Towards fundamental understanding of ultracold KRb

The recent formation of ultracold KRb molecules in their absolute rovibrational ground state [1] has created great promise for study of collective phenomena that rely on the long-range interactions between polar molecules. Here we discuss the theoretical analysis of various essential properties of the KRb molecules [2] that accompanied these experimental advances. This analysis is based on multi-channel bound-state calculations of both ground and excited electronic states. We have found that the theoretical hyperfine and Zeeman mixed X$^1\Sigma^+$ and a$^3\Sigma^+$ vibrational structure shows excellent agreement with the experimentally observed structure. In addition, multi-channel calculations of the rovibrational structure of the excited state potentials have allowed us to find the optimal transitions to the lowest $v$=0 vibrational levels. Finally, we examine the dynamic polarizability of vibrationally cold KRb molecules as a function of laser frequency.
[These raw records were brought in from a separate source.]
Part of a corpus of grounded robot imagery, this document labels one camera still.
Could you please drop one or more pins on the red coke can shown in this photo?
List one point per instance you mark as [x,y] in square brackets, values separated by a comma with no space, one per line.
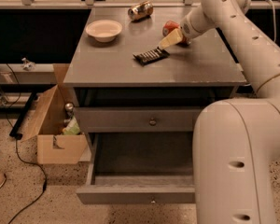
[169,26]

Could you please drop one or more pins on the black metal stand leg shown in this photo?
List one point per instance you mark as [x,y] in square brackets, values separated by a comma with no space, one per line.
[15,130]

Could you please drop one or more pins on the green and white packet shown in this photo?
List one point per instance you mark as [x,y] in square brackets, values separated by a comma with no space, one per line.
[72,128]

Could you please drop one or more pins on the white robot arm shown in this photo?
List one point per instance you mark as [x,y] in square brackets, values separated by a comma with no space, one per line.
[235,140]

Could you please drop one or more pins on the metal bottle in box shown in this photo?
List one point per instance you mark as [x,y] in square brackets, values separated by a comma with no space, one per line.
[69,110]

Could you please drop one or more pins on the open grey middle drawer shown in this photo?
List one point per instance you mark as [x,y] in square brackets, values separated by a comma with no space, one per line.
[139,168]

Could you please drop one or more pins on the small clear plastic object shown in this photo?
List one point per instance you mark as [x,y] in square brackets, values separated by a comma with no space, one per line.
[27,65]

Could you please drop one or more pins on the gold and silver can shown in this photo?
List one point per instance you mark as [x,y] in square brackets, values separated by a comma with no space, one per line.
[140,11]

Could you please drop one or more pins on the cardboard box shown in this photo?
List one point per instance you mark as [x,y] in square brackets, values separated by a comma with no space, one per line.
[47,123]

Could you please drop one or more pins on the white ceramic bowl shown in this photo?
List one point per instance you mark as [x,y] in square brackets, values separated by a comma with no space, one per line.
[104,30]

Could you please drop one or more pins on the closed grey top drawer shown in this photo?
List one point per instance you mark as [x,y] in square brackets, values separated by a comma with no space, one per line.
[136,119]

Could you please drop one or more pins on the grey wooden drawer cabinet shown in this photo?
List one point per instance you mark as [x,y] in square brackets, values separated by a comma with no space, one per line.
[107,74]

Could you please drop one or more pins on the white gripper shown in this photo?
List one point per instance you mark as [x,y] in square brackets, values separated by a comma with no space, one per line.
[188,29]

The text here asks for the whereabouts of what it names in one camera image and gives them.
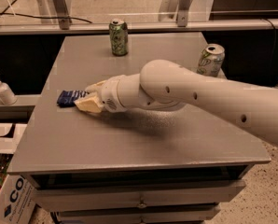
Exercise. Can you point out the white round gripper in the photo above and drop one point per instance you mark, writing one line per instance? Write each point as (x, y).
(110, 94)

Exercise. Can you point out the blue rxbar blueberry wrapper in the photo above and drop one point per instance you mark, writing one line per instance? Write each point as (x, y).
(67, 98)

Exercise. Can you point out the white 7up can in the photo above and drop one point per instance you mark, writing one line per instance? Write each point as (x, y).
(211, 60)

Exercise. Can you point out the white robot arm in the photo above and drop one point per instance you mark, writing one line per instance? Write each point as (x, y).
(163, 84)

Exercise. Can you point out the green soda can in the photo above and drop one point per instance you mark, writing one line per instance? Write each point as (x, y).
(118, 31)

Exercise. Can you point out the grey drawer cabinet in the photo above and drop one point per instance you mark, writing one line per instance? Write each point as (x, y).
(137, 167)

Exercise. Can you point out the white pump bottle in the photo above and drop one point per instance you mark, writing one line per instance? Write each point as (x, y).
(7, 96)

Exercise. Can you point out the white cardboard box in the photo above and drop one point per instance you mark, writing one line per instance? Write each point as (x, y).
(16, 205)

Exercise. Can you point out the grey metal rail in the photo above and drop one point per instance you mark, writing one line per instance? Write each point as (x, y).
(139, 27)

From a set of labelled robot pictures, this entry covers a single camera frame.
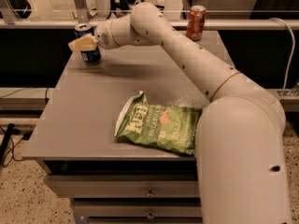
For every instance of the lower grey drawer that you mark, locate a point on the lower grey drawer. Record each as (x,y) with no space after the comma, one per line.
(147,208)

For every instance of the green potato chips bag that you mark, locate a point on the green potato chips bag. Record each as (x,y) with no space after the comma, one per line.
(171,128)

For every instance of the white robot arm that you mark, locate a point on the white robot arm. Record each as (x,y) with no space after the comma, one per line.
(239,143)

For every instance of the grey drawer cabinet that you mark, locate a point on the grey drawer cabinet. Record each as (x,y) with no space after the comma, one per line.
(76,133)

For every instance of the blue pepsi can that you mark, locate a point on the blue pepsi can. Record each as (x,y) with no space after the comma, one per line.
(91,55)

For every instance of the orange soda can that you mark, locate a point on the orange soda can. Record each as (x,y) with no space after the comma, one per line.
(196,22)

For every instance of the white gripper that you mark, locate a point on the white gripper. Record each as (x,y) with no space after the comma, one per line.
(103,36)

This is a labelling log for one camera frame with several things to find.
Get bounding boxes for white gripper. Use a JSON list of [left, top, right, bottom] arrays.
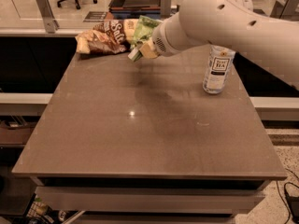
[[139, 21, 180, 59]]

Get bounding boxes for green jalapeno chip bag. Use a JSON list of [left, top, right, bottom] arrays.
[[128, 16, 161, 62]]

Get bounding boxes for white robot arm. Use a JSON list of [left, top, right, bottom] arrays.
[[149, 0, 299, 89]]

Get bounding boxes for brown salt chip bag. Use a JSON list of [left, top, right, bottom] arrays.
[[76, 19, 138, 54]]

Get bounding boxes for clear tea water bottle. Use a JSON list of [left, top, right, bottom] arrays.
[[203, 45, 235, 94]]

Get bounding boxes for grey drawer front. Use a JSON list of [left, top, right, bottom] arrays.
[[36, 187, 264, 215]]

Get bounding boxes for middle metal glass bracket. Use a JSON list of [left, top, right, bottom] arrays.
[[160, 0, 171, 19]]

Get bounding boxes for metal glass bracket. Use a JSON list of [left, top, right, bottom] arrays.
[[36, 0, 59, 34], [160, 0, 171, 19], [270, 0, 299, 21]]

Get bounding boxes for left metal glass bracket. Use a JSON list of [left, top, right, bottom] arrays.
[[36, 0, 59, 34]]

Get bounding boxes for right metal glass bracket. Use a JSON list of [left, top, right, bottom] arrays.
[[270, 0, 299, 21]]

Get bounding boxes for black power adapter with cable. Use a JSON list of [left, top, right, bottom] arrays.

Based on this knowledge, laser frequencies can be selected to minimize decoherence from loss of molecules due to spontaneous or laser-induced transitions. [1] K.-K. Ni, S. Ospelkaus, M. H. G. de Miranda, A. Peer, B. Neyenhuis, J. J. Zirbel, S. Kotochigova, P. S. Julienne, D. S. Jin, and J. Ye, Science {\bf 322}, 231 (2008). [2] S. Kotochigova, E. Tiesinga, and P. S. Julienne, submitted to New J. Phys. (2009).